**TASK BRIEF**
Working from the records below, repeat exactly the lines starting at the line that contains "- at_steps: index" and ending at the line that contains "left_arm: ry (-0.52", inclusive.

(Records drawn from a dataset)
....
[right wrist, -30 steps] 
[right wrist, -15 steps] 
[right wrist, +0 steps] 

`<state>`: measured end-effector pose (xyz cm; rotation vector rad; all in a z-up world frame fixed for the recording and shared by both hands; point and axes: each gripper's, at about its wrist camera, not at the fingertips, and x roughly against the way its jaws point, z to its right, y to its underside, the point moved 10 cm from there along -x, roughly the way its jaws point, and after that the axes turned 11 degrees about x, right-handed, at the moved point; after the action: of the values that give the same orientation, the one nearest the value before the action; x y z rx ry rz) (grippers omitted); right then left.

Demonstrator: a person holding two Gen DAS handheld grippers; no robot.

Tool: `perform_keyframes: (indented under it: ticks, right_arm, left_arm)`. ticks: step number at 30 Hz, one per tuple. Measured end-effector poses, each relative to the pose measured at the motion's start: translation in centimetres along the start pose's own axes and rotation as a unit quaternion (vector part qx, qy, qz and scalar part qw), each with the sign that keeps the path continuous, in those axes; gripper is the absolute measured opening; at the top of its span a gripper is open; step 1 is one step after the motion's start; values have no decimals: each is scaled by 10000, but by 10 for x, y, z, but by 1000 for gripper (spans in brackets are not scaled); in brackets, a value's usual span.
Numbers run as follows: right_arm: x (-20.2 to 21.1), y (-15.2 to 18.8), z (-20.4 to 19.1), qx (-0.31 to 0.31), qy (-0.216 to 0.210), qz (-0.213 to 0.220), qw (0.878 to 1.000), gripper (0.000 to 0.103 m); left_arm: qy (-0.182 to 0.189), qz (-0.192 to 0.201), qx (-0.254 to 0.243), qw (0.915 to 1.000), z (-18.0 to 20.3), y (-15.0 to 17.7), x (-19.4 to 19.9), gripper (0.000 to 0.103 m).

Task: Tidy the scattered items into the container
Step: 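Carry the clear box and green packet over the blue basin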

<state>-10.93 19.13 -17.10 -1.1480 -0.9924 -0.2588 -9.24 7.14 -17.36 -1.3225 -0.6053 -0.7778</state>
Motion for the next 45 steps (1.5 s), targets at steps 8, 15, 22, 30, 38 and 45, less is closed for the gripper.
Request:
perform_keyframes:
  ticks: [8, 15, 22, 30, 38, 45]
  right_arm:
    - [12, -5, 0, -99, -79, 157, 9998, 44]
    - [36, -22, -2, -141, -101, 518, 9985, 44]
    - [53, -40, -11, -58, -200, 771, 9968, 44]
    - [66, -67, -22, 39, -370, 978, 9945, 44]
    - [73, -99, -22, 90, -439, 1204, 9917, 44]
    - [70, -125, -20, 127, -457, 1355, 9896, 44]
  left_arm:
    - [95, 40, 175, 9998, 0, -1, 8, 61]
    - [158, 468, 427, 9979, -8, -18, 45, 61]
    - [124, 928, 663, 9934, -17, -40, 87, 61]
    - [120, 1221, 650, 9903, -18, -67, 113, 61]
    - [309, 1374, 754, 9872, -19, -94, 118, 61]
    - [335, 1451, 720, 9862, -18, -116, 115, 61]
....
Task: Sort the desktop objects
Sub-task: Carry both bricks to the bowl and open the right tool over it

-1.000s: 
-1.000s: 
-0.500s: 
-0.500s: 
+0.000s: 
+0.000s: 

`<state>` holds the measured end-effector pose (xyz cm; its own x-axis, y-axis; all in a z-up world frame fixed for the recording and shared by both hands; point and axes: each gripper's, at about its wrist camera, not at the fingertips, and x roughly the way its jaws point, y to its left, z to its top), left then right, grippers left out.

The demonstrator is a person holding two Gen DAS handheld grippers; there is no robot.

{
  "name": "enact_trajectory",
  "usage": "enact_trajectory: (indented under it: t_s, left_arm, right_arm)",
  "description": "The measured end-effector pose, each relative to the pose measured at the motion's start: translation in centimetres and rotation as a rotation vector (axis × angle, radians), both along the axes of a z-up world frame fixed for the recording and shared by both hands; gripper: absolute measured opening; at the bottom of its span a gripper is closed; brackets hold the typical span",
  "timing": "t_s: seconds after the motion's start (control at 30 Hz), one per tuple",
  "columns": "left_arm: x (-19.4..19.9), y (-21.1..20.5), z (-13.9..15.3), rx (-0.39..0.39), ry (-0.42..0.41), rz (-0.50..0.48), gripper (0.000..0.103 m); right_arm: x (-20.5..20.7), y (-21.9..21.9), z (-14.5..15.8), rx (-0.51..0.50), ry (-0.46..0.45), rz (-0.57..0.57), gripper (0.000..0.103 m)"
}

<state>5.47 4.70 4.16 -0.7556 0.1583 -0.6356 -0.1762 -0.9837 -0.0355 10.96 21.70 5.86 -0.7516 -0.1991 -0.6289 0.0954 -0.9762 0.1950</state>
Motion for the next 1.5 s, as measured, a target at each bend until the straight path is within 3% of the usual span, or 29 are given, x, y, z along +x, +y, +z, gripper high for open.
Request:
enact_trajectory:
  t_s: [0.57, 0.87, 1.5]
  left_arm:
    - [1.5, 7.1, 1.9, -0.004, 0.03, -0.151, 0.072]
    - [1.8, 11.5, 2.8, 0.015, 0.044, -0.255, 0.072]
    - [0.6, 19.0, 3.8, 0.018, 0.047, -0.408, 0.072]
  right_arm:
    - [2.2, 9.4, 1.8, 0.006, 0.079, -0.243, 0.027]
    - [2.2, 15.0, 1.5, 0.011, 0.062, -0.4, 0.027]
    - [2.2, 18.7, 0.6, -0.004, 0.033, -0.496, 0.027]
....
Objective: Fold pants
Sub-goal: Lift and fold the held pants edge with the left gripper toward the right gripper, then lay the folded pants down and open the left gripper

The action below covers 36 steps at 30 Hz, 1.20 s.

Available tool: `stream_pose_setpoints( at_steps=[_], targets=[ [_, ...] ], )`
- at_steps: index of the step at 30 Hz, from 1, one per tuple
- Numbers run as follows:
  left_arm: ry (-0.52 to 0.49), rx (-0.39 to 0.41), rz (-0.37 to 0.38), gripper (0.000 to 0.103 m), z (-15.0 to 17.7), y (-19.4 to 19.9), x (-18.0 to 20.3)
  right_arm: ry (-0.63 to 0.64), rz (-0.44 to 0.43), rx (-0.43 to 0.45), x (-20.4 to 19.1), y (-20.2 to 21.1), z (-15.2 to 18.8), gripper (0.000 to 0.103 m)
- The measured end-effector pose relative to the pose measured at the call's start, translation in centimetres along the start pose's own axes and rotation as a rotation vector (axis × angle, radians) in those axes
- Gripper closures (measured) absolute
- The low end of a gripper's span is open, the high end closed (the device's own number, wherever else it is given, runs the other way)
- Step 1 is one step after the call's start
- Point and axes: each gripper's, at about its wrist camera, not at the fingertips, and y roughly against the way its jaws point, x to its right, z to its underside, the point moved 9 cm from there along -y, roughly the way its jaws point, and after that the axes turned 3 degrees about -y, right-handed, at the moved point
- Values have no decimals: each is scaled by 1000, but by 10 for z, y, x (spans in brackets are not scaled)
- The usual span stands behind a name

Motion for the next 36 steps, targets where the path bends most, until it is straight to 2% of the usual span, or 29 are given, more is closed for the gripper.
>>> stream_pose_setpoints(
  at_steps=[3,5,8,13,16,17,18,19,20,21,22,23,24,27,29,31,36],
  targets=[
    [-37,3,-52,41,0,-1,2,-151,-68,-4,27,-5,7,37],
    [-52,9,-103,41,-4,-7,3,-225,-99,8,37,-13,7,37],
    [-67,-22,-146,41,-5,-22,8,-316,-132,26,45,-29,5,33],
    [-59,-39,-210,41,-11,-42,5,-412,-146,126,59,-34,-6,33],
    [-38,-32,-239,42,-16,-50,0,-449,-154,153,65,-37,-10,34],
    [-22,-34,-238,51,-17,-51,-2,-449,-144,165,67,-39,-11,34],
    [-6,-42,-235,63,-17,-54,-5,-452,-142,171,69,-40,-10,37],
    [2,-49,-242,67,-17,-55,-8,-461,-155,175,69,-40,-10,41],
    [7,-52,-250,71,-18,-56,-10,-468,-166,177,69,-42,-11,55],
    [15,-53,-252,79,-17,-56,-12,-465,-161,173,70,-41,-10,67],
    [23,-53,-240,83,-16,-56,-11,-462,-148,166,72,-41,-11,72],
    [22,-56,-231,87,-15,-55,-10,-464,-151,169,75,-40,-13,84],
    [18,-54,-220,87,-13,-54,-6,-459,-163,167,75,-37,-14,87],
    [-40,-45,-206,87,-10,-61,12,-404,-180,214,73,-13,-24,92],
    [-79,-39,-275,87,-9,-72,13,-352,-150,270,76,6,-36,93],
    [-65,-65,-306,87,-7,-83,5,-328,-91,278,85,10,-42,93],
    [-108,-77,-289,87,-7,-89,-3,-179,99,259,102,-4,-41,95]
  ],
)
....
**TASK ANSWER**
- at_steps: index of the step at 30 Hz, from 1, one per tuple
- Numbers run as follows:
  left_arm: ry (-0.52 to 0.49), rx (-0.39 to 0.41), rz (-0.37 to 0.38), gripper (0.000 to 0.103 m), z (-15.0 to 17.7), y (-19.4 to 19.9), x (-18.0 to 20.3)

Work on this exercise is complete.